Conocemos perfectamente la forma en que vive la mitad de nuestros niños, esto es, los que constituyen la población escolar […] Pero respecto de los medios de vida y forma en que la otra mitad de nuestros niños se desarrolla se ha escrito poco. Sin embargo, ellos constituyen la otra mitad, compuesta por los niños obreros de la ciudad de Buenos Aires.
Alejando Unsain, “De la escuela a la fábrica”, 1910
Como sugiere el plural del título, pensar la infancia porteña de fines del siglo XIX supone multiplicar los puntos de mira y asumir que estamos frente a muchas y diversas infancias.1 Este libro no interpreta esa multiplicidad pretendiendo dar cuenta de todas sus versiones, sino que encara la cuestión ajustando el foco sobre los niños y jóvenes de la clase trabajadora porteña.

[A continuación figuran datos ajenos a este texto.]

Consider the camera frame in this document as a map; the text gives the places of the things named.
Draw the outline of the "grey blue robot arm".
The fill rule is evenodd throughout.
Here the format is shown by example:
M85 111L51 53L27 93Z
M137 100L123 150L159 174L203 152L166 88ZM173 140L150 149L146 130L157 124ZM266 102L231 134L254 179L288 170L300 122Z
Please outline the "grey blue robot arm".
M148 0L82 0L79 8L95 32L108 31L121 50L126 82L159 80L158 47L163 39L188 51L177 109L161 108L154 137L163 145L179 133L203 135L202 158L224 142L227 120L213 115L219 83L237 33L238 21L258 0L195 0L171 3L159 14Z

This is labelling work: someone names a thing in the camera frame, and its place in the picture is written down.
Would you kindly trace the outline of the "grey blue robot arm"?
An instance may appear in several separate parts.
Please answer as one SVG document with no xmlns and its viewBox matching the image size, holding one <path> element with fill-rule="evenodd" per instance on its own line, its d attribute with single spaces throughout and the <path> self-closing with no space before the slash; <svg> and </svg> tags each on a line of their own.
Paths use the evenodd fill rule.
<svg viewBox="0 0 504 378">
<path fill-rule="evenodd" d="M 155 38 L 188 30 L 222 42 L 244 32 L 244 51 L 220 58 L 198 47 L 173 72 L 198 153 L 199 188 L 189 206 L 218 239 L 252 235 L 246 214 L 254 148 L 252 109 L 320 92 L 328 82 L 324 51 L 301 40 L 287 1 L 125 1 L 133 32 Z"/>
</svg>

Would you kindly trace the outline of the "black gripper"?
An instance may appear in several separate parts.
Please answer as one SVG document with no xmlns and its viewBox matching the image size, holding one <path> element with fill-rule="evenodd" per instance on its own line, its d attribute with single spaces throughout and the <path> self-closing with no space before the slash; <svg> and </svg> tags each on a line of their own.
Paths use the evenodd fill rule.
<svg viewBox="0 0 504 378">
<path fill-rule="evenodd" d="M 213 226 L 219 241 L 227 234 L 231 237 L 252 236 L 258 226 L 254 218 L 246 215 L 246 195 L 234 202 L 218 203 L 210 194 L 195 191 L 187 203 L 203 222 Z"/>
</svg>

En este capítulo mi intención es insertar a la niñez de la clase trabajadora en la dinámica de las transformaciones urbanas que experimentó la ciudad de Buenos Aires desde fines del siglo XIX y, desde allí, procurar una reconstrucción de los principales rasgos de su vida cotidiana, sus prácticas, sus rutinas, sus juegos y sus sociabilidades.
Me interesa hacer pie en los modos de habitar la ciudad de esta infancia y juventud plebeyas, así como “revisar” las marcas de la infancia y la juventud en ella. ¿Qué sabemos sobre la vida de los niños y jóvenes pertenecientes a las clases trabajadoras que habitaban la ciudad de Buenos Aires hacia fines del siglo XIX y las primeras décadas del siglo XX? ¿Qué espacio ocupaban y qué papeles jugaban? ¿Cómo inscribían su vida en el espacio urbano?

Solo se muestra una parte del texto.